▶ **YOUR TASK**
Give back all of the data, word for word.

▶ **COLLECTED MATERIAL**
+ + +

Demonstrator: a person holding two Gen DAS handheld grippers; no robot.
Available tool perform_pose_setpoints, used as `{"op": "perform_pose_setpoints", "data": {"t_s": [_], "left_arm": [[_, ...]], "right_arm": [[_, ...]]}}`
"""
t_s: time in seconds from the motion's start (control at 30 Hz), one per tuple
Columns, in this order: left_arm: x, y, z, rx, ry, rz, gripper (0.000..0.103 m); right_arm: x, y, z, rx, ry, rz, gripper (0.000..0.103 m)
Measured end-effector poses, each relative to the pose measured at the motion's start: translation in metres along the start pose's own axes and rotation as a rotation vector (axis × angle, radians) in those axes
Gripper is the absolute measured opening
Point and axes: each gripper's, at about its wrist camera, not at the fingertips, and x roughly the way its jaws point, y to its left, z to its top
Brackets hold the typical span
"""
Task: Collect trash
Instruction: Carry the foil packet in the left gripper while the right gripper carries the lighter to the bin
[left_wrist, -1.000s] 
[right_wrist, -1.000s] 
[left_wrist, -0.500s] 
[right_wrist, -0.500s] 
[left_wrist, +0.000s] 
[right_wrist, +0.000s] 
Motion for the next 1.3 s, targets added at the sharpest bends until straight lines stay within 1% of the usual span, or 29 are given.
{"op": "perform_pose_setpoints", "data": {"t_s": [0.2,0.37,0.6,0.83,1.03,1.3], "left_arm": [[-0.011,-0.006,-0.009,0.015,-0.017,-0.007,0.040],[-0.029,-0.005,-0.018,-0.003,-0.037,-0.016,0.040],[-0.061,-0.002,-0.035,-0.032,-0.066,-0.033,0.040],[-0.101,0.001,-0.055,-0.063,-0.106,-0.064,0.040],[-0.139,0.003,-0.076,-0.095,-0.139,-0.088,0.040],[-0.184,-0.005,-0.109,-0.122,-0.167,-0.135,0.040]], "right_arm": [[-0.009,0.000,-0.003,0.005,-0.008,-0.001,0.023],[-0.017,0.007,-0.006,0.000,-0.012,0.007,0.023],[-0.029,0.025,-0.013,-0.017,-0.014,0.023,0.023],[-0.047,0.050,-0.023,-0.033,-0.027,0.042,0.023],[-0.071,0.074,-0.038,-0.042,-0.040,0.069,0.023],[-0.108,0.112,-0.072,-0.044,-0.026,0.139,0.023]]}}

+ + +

▶ **WORKED SOLUTION**
Demonstrator: a person holding two Gen DAS handheld grippers; no robot.
Available tool perform_pose_setpoints, used as `{"op": "perform_pose_setpoints", "data": {"t_s": [_], "left_arm": [[_, ...]], "right_arm": [[_, ...]]}}`
"""
t_s: time in seconds from the motion's start (control at 30 Hz), one per tuple
Columns, in this order: left_arm: x, y, z, rx, ry, rz, gripper (0.000..0.103 m); right_arm: x, y, z, rx, ry, rz, gripper (0.000..0.103 m)
Measured end-effector poses, each relative to the pose measured at the motion's start: translation in metres along the start pose's own axes and rotation as a rotation vector (axis × angle, radians) in those axes
Gripper is the absolute measured opening
Point and axes: each gripper's, at about its wrist camera, not at the fingertips, and x roughly the way its jaws point, y to its left, z to its top
Brackets hold the typical span
"""
Task: Collect trash
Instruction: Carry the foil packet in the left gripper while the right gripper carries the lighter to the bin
[left_wrist, -1.000s] 
[right_wrist, -1.000s] 
[left_wrist, -0.500s] 
[right_wrist, -0.500s] 
[left_wrist, +0.000s] 
[right_wrist, +0.000s] 
Motion for the next 1.3 s, targets added at the sharpest bends until straight lines stay within 1% of the usual span, or 29 are given.
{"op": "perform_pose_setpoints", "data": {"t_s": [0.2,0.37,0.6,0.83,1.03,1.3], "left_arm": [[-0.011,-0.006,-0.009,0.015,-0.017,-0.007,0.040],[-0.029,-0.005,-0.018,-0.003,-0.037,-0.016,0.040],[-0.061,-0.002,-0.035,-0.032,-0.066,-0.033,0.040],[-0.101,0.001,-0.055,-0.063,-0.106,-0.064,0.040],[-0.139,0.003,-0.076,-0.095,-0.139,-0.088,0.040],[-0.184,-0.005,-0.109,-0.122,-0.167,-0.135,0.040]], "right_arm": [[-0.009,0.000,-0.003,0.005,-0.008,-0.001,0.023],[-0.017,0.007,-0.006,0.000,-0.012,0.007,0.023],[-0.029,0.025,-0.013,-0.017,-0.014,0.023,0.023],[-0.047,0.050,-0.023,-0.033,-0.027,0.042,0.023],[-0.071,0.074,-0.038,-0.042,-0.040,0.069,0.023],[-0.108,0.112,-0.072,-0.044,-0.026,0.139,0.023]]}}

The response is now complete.